Portrait of an ENFJ – Extraverted iNtuitive Feeling Judging
(Extraverted Feeling with Introverted Intuition)

The Giver


As an ENFJ, you’re primary mode of living is focused externally, where you deal with things according to how you feel about them, or how they fit into your personal value system. Your secondary mode is internal, where you take things in primarily via your intuition.

ENFJs are people-focused individuals. They live in the world of people possibilities. More so than any other type, they have excellent people skills. They understand and care about people, and have a special talent for bringing out the best in others. ENFJ’s main interest in life is giving love, support, and a good time to other people. They are focused on understanding, supporting, and encouraging others. They make things happen for people, and get their best personal satisfaction from this.

Because ENFJ’s people skills are so extraordinary, they have the ability to make people do exactly what they want them to do. They get under people’s skins and get the reactions that they are seeking. ENFJ’s motives are usually unselfish, but ENFJs who have developed less than ideally have been known to use their power over people to manipulate them.

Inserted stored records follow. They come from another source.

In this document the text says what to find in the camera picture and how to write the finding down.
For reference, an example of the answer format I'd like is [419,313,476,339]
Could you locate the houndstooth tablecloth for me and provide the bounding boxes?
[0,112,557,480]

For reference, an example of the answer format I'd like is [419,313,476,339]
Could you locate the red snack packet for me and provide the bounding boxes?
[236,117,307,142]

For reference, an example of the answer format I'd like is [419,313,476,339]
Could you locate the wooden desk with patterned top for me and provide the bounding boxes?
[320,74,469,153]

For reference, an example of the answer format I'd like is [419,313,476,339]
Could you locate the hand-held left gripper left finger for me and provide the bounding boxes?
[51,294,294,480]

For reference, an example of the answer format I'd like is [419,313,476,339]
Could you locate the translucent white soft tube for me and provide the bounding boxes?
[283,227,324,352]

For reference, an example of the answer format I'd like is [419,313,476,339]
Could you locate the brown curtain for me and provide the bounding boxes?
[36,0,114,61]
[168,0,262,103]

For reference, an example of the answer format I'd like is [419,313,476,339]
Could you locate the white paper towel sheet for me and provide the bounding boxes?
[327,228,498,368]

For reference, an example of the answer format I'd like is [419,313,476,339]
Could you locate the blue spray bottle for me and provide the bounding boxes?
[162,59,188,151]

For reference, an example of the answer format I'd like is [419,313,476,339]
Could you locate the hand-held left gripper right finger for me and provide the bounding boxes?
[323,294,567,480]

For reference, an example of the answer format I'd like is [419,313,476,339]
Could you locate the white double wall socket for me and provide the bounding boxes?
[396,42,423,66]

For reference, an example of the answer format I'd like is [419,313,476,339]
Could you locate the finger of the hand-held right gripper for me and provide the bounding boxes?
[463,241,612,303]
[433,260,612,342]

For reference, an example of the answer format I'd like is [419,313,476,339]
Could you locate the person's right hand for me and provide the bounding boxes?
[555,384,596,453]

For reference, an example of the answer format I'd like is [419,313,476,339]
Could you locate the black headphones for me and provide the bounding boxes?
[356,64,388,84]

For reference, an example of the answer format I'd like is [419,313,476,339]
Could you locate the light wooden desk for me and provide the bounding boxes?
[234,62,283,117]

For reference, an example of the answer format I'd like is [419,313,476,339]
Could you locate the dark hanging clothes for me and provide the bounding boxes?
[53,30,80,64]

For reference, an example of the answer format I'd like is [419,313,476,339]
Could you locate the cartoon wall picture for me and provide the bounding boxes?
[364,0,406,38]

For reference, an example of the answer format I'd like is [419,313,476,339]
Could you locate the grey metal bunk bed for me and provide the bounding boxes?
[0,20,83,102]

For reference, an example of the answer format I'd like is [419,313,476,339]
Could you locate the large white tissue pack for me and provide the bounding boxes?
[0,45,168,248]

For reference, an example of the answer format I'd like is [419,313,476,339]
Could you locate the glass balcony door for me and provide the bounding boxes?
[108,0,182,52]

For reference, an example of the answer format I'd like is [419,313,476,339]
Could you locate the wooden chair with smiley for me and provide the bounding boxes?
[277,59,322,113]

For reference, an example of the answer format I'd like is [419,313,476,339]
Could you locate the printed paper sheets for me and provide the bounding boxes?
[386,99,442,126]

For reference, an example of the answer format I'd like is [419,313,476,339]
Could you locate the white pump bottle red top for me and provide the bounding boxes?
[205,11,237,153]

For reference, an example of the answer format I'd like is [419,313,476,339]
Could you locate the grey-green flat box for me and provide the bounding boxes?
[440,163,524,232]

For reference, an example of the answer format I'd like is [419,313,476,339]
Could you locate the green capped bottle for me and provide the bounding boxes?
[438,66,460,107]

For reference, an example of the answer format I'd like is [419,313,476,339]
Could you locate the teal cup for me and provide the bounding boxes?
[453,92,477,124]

ENFJ’s are so externally focused that it’s especially important for them to spend time alone. This can be difficult for some ENFJs, because they have the tendency to be hard on themselves and turn to dark thoughts when alone. Consequently, ENFJs might avoid being alone, and fill their lives with activities involving other people. ENFJs tend to define their life’s direction and priorities according to other people’s needs, and may not be aware of their own needs. It’s natural to their personality type that they will tend to place other people’s needs above their own, but they need to stay aware of their own needs so that they don’t sacrifice themselves in their drive to help others.

ENFJ’s tend to be more reserved about exposing themselves than other extraverted types. Although they may have strongly-felt beliefs, they’re likely to refrain from expressing them if doing so would interfere with bringing out the best in others. Because their strongest interest lies in being a catalyst of change in other people, they’re likely to interact with others on their own level, in a chameleon-like manner, rather than as individuals.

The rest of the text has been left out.